Extracted records
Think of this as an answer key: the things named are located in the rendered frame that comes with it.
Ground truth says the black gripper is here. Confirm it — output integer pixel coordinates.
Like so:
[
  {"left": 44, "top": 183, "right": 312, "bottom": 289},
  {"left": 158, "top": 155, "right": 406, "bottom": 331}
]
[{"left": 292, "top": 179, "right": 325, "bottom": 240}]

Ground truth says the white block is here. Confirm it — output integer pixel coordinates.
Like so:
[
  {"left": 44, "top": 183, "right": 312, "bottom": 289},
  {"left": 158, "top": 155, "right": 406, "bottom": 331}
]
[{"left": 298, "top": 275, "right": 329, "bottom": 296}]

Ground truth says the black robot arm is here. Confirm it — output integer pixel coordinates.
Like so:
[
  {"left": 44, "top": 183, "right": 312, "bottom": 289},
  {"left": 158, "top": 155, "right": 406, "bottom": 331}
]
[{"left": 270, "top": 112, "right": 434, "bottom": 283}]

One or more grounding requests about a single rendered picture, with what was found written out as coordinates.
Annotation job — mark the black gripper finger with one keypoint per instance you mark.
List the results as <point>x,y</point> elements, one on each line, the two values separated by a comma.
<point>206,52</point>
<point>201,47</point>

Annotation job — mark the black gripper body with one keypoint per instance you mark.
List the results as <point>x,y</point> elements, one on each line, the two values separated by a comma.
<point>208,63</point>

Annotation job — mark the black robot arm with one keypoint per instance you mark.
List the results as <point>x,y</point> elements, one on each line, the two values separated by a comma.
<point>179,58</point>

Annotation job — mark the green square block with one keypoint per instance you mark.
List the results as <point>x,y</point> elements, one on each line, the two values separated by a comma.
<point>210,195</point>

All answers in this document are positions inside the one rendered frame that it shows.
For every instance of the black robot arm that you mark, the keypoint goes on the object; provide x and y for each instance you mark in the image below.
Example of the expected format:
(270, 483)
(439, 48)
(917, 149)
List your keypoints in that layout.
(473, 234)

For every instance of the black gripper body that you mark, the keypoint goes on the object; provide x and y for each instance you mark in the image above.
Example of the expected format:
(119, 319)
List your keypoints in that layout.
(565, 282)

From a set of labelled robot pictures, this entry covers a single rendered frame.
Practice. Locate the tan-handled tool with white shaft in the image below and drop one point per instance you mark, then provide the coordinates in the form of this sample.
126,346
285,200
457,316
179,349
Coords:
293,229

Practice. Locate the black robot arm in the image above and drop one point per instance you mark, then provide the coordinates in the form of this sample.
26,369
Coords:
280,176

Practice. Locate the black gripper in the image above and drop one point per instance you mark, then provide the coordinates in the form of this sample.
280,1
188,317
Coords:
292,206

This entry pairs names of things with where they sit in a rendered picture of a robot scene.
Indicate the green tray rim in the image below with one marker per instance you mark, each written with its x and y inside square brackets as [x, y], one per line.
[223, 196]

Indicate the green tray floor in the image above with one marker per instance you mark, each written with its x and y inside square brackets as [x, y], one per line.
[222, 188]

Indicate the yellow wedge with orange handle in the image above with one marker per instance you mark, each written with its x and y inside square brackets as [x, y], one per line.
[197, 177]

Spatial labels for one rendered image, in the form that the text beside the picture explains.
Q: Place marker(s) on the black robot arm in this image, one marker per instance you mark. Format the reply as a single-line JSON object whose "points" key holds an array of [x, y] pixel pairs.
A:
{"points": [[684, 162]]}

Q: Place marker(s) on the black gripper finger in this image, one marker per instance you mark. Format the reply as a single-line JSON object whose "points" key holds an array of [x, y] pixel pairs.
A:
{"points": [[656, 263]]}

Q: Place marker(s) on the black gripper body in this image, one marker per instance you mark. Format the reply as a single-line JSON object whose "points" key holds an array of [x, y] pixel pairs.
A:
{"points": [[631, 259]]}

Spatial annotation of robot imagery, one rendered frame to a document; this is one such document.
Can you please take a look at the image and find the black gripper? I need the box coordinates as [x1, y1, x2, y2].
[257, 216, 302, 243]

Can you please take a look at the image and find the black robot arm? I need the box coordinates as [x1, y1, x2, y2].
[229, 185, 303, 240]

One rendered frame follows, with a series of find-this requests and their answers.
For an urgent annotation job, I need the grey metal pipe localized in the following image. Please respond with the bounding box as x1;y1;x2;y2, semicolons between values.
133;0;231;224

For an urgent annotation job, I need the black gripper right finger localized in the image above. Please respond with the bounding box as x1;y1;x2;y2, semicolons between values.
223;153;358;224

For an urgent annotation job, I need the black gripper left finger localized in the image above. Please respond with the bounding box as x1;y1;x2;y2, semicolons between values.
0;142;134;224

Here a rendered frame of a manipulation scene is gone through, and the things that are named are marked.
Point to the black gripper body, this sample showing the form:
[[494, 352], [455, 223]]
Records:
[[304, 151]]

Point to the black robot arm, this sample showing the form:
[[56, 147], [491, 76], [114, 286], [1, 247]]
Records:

* **What this task involves**: A word-for-word copy of all the entries is required.

* **Your solution**:
Think of this as an answer key: the things named are located in the rendered frame that comes with it.
Ground truth says the black gripper is here. Confirm it — output integer pixel coordinates.
Like so:
[
  {"left": 44, "top": 183, "right": 312, "bottom": 289},
  {"left": 158, "top": 155, "right": 406, "bottom": 331}
]
[{"left": 292, "top": 179, "right": 325, "bottom": 240}]

Ground truth says the white block is here. Confirm it — output integer pixel coordinates.
Like so:
[
  {"left": 44, "top": 183, "right": 312, "bottom": 289},
  {"left": 158, "top": 155, "right": 406, "bottom": 331}
]
[{"left": 298, "top": 275, "right": 329, "bottom": 296}]

Ground truth says the black robot arm is here. Confirm it — output integer pixel coordinates.
Like so:
[
  {"left": 44, "top": 183, "right": 312, "bottom": 289},
  {"left": 158, "top": 155, "right": 406, "bottom": 331}
]
[{"left": 270, "top": 112, "right": 434, "bottom": 283}]

One or more grounding requests about a single rendered picture, with what was found written out as coordinates.
Annotation job — mark the black gripper finger with one keypoint per instance you mark.
List the results as <point>x,y</point> elements, one on each line, the two values separated by a comma.
<point>206,52</point>
<point>201,47</point>

Annotation job — mark the black gripper body with one keypoint per instance you mark.
List the results as <point>x,y</point> elements, one on each line, the two values separated by a comma.
<point>208,63</point>

Annotation job — mark the black robot arm with one keypoint per instance you mark.
List the results as <point>x,y</point> elements, one on each line, the two values separated by a comma.
<point>179,58</point>

Annotation job — mark the green square block with one keypoint per instance you mark.
List the results as <point>x,y</point> elements, one on each line, the two values separated by a comma.
<point>210,195</point>

All answers in this document are positions inside the one rendered frame that it shows.
For every instance of the black robot arm that you mark, the keypoint goes on the object; provide x and y for each instance you mark in the image below.
Example of the expected format:
(270, 483)
(439, 48)
(917, 149)
List your keypoints in that layout.
(473, 234)

For every instance of the black gripper body that you mark, the keypoint goes on the object; provide x and y for each instance you mark in the image above.
Example of the expected format:
(119, 319)
List your keypoints in that layout.
(565, 282)

From a set of labelled robot pictures, this entry covers a single rendered frame.
Practice. Locate the tan-handled tool with white shaft in the image below and drop one point per instance you mark, then provide the coordinates in the form of this sample.
126,346
285,200
457,316
179,349
Coords:
293,229

Practice. Locate the black robot arm in the image above and drop one point per instance you mark, then provide the coordinates in the form of this sample.
26,369
Coords:
280,176

Practice. Locate the black gripper in the image above and drop one point per instance you mark, then provide the coordinates in the form of this sample.
280,1
188,317
Coords:
292,206

This entry pairs names of things with where they sit in a rendered picture of a robot scene.
Indicate the green tray rim in the image below with one marker per instance you mark, each written with its x and y inside square brackets as [x, y], one per line.
[223, 196]

Indicate the green tray floor in the image above with one marker per instance you mark, each written with its x and y inside square brackets as [x, y], one per line.
[222, 188]

Indicate the yellow wedge with orange handle in the image above with one marker per instance you mark, each written with its x and y inside square brackets as [x, y], one per line.
[197, 177]

Spatial labels for one rendered image, in the form that the text beside the picture explains.
Q: Place marker(s) on the black robot arm in this image, one marker per instance you mark. Format the reply as a single-line JSON object whose "points" key holds an array of [x, y] pixel pairs.
A:
{"points": [[684, 162]]}

Q: Place marker(s) on the black gripper finger in this image, one marker per instance you mark. Format the reply as a single-line JSON object whose "points" key holds an array of [x, y] pixel pairs.
A:
{"points": [[656, 263]]}

Q: Place marker(s) on the black gripper body in this image, one marker per instance you mark. Format the reply as a single-line JSON object whose "points" key holds an array of [x, y] pixel pairs.
A:
{"points": [[631, 259]]}

Spatial annotation of robot imagery, one rendered frame to a document; this is one such document.
Can you please take a look at the image and find the black gripper? I need the box coordinates as [x1, y1, x2, y2].
[257, 216, 302, 243]

Can you please take a look at the image and find the black robot arm? I need the box coordinates as [x1, y1, x2, y2].
[229, 185, 303, 240]

One rendered frame follows, with a series of find-this requests and their answers.
For an urgent annotation job, I need the grey metal pipe localized in the following image. Please respond with the bounding box as x1;y1;x2;y2, semicolons between values.
133;0;231;224

For an urgent annotation job, I need the black gripper right finger localized in the image above. Please respond with the bounding box as x1;y1;x2;y2, semicolons between values.
223;153;358;224

For an urgent annotation job, I need the black gripper left finger localized in the image above. Please respond with the bounding box as x1;y1;x2;y2, semicolons between values.
0;142;134;224

Here a rendered frame of a manipulation scene is gone through, and the things that are named are marked.
Point to the black gripper body, this sample showing the form:
[[494, 352], [455, 223]]
Records:
[[304, 151]]

Point to the black robot arm, this sample showing the form:
[[56, 147], [491, 76], [114, 286], [1, 247]]
Records:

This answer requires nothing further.